Samuels is now organizing a coalition of Students Engaged in Advancing Texas (SEAT) to demonstrate youth visibility in policymaking. As someone growing up queer and disabled on the spectrum in Texas, books offered much needed comfort and recognition to Samuels.

The official Katy ISD website claims the removal of 14 titles found to violate the “pervasively vulgar” standard per their policy, while The Texas Freedom to Read Project has recorded 34 books since just August of 2024 in the school district. With 74 schools and more than 92,000 students enrolled, they have not only pulled books from shelves but also cancelled author visits.

Samuels shared that in their early days of activism when they stood up against book banning in school board meetings, theirs was the only voice against it; walking up to the lectern after a series of speakers spewing hate, all they received were stares and silence from the room. 

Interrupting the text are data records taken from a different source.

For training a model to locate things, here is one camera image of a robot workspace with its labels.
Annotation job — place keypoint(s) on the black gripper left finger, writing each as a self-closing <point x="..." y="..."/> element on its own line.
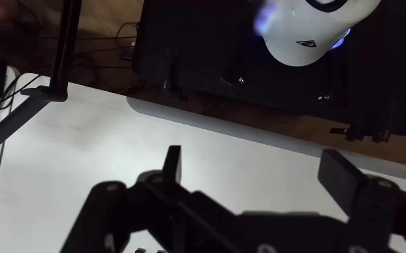
<point x="177" y="220"/>

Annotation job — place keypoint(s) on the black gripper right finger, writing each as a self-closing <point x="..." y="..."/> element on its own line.
<point x="375" y="206"/>

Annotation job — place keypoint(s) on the black camera stand pole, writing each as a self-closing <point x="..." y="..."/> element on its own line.
<point x="56" y="91"/>

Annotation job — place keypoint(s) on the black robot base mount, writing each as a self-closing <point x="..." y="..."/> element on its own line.
<point x="212" y="47"/>

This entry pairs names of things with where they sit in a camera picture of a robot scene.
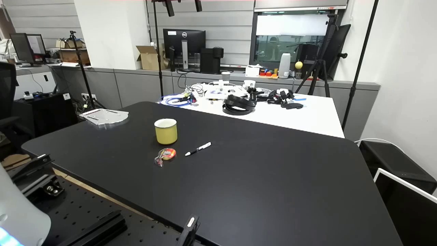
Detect black clamp on table edge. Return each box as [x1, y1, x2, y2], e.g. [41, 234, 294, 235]
[179, 216, 198, 246]

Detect black light stand pole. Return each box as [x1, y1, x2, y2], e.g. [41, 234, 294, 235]
[342, 0, 380, 130]

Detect black headphones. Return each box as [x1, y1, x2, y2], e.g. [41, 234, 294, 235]
[223, 94, 257, 115]

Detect black office chair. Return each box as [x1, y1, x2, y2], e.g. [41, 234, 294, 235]
[0, 61, 20, 147]

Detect white electronics pile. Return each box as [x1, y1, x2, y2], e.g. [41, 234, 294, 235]
[190, 80, 249, 100]

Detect black and white pen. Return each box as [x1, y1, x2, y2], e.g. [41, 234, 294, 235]
[185, 142, 212, 157]

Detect orange candy wrapper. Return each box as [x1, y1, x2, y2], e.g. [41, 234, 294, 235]
[155, 147, 177, 167]

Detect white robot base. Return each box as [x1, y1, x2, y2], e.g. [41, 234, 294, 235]
[0, 167, 52, 246]

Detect black controller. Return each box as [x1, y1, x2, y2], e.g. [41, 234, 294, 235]
[267, 89, 302, 109]

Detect yellow cup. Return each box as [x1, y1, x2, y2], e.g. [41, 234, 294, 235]
[155, 117, 178, 145]

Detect left desk monitor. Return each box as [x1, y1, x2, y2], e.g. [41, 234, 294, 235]
[11, 33, 47, 65]

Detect black metal bracket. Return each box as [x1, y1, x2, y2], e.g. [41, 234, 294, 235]
[9, 154, 65, 197]

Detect white cylinder speaker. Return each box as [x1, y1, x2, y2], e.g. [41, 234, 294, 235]
[279, 53, 291, 78]

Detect cardboard box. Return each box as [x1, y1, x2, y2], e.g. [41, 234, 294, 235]
[137, 45, 159, 71]

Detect black box with white edge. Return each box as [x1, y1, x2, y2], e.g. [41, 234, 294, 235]
[373, 168, 437, 246]

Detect black tripod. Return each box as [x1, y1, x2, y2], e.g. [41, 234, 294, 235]
[297, 14, 351, 97]
[70, 30, 106, 109]

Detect black tripod right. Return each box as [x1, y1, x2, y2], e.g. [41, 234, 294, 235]
[297, 14, 351, 97]

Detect yellow ball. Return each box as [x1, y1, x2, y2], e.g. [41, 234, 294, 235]
[295, 61, 304, 70]

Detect black tripod left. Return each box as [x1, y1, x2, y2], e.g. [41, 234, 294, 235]
[70, 30, 106, 109]

“I like to say often that those stares that they gave me were stairs to climb on,” Samuels said. 

From there a national movement against book banning gained momentum, getting the attention of policy makers, publishers, and non-profits. 

On yet another frontline are librarians. 

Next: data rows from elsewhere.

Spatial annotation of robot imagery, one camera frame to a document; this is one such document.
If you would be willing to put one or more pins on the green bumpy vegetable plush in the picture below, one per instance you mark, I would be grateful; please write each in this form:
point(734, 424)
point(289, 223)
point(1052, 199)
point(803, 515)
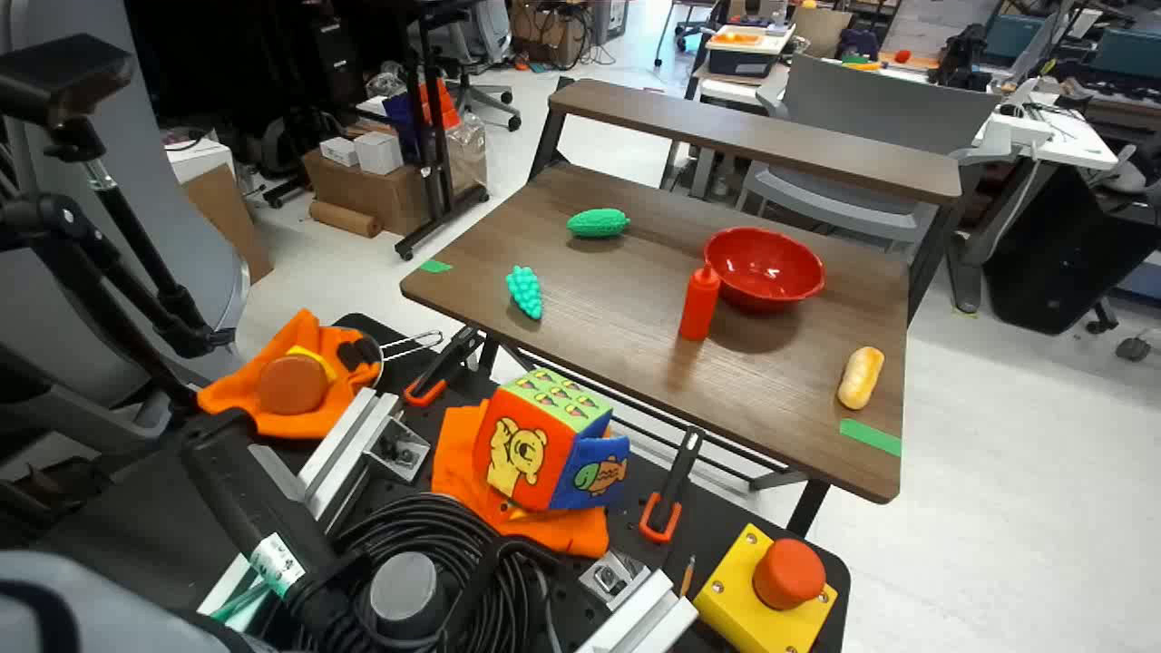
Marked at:
point(599, 223)

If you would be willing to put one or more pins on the teal leafy plush toy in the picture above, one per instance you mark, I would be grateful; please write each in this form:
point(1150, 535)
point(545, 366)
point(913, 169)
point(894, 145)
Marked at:
point(522, 289)

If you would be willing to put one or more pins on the colourful soft cube toy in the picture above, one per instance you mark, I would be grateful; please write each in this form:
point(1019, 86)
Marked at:
point(547, 445)

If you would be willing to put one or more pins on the red plastic bowl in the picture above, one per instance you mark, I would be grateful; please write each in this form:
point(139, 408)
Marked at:
point(764, 269)

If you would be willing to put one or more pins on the yellow bread plush toy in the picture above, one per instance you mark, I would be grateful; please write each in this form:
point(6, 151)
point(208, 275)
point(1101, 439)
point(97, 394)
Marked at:
point(862, 378)

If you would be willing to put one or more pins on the orange ketchup bottle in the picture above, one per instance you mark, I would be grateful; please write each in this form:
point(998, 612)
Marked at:
point(701, 297)

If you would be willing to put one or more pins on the small green tape piece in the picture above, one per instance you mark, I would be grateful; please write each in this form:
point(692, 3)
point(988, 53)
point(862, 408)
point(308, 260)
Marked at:
point(435, 264)

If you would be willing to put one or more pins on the orange black clamp left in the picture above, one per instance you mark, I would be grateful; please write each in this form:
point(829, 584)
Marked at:
point(435, 375)

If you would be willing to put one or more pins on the orange black clamp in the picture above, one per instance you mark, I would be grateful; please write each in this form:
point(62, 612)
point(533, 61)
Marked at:
point(662, 508)
point(435, 375)

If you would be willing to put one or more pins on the orange cloth under cube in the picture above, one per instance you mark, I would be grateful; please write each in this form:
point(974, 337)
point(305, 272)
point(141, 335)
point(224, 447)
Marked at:
point(582, 535)

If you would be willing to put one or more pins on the orange black clamp right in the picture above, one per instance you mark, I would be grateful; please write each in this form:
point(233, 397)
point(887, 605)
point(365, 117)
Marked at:
point(662, 508)

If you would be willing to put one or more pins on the wooden upper shelf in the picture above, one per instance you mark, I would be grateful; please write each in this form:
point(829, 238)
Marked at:
point(764, 134)

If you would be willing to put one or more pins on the black cart platform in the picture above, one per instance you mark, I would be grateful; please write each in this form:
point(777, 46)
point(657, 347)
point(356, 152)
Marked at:
point(379, 512)

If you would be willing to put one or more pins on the cardboard box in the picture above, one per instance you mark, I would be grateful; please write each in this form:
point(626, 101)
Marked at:
point(365, 187)

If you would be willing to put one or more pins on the green tape strip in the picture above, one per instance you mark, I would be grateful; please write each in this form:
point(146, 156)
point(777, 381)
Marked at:
point(871, 436)

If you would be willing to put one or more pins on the orange cloth with hamburger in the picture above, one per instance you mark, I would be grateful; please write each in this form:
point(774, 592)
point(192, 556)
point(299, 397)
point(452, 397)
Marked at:
point(299, 381)

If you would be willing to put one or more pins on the yellow box red button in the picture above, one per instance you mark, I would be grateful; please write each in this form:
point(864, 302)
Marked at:
point(765, 592)

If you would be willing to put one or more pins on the grey office chair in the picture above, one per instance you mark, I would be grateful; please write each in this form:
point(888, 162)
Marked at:
point(871, 106)

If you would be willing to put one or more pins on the black camera tripod arm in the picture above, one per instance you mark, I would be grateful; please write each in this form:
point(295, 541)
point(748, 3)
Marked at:
point(59, 86)

“I know we are seeing librarians either leave the profession because they can’t deal with this, or they’re not being treated as professionals,” said Becky Calzada, president of the American Association of School Librarians. “We also are not seeing many people going into the profession, which is a problem. So there are hidden costs.”

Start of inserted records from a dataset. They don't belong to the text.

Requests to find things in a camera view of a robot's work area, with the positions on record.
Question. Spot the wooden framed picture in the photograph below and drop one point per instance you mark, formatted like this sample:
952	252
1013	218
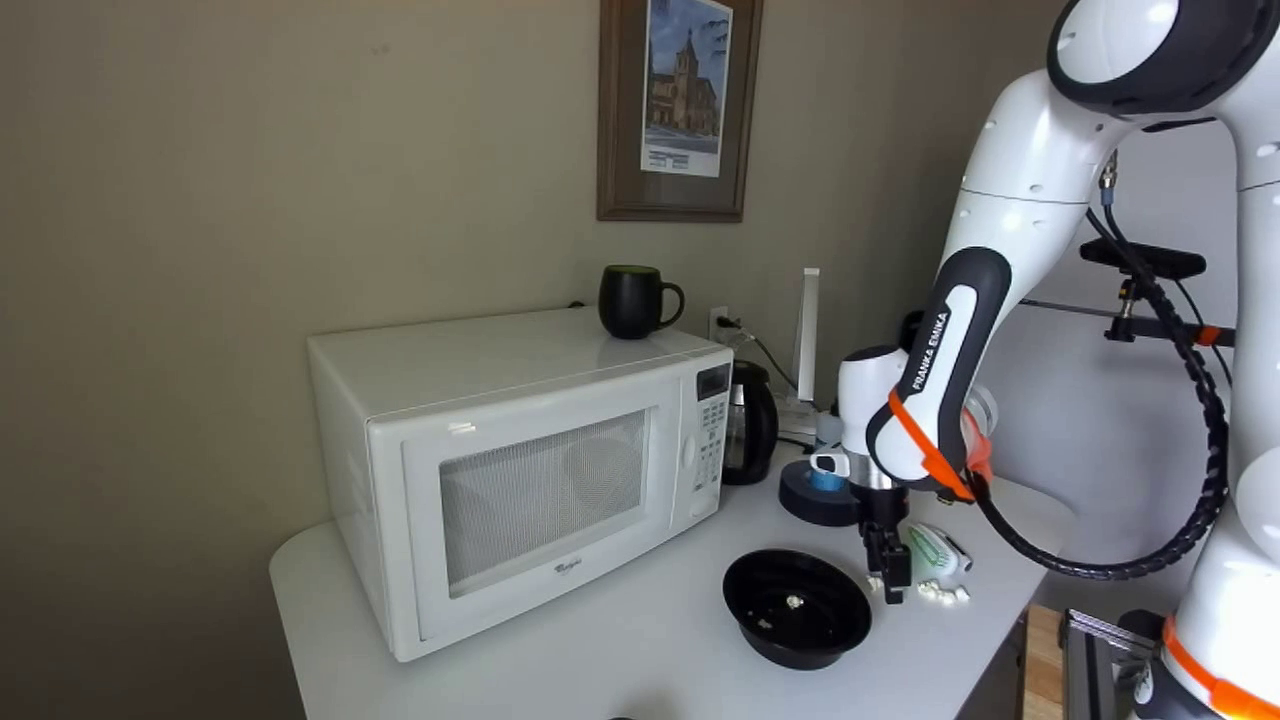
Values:
674	109

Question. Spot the white lamp bar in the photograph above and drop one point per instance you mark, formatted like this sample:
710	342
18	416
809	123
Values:
809	333

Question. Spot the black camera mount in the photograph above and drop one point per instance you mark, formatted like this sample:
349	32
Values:
1143	294

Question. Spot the glass coffee pot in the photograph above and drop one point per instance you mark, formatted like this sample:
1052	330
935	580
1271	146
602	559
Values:
748	427

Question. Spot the white microwave oven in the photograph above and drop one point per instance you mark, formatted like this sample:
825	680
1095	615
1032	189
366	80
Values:
489	466

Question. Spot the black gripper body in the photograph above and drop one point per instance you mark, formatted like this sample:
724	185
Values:
883	522

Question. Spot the black bowl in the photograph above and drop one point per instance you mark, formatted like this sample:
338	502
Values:
833	615

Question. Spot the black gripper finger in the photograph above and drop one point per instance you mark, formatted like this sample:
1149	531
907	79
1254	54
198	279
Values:
877	577
899	577

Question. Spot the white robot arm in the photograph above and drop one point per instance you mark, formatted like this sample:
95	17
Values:
1130	64

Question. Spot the black mug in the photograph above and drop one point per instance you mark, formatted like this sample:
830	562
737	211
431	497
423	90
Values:
637	301

Calzada is the District Library Coordinator in Leander, Texas and is a co-founding member of Texas FReadom Fighters, a grass-roots led group of librarians launched back in October of 2021 in support of intellectual freedom and to highlight the positive work of school librarians.

“Oftentimes we hear, oh, that book is not banned. You can go buy it wherever, at a bookstore,” Calzada said, adding that such rhetoric fails to recognize the severity of the situation and is based on the assumption that people have funds to purchase books and internet access to just get it online. “There’s so many in Texas, so many rural areas that don’t have access or are even close to a library, whether it’s a school library or public library, and so there’s also a lot of misinformation about kinds of censorship.”

Born and raised in Texas, Calzada’s career as a librarian has spanned three decades. She said she now sees self censorship happening because school librarians feel like they shouldn’t buy a certain book fearing it might be challenged. “There’s so many hidden impacts that we see, and so many that we don’t even know are documented because there’s no way to capture that,” she said. 

But young people and their activism, litigation and lawsuits to change legislation, and authors continuing to do their work gives the panelists hope. 

“I have never seen a more politically conscious generation in my life,” said Vuong. “They have taught me that nothing is off the hook. They’ve let us into their movements, and they’re teaching us how to fight for ourselves. And that has been such a revelation to me as a teacher and just as a person.”

Vuong said as an educator, the cost of book banning is immediate. “If you take representation and actions that are different outside of the literary lexicon, you’re depriving the reading public and writers of that possibility of making real, historic change as artists,” he said. Vuong is afraid that students might not get inspired by books in their early years because they don’t see themselves represented and fail to get the opportunity to pursue their passions, especially as writers. 

“Politics is ever evolving, and somehow our freedom to read has inherently been a political issue over time,” said Samuels. “We as students are standing up on the front lines, because we have an imagination for the future. We aren’t limited by the status quo that’s not helping us.”

“It brings me closest to this idea that we are in this aporia. We are a country of contradictions, and it will never be smooth, it will never be easy, it will never be clear,” said Vuong. “But that is what literature affords us, complexity through dialog, right?”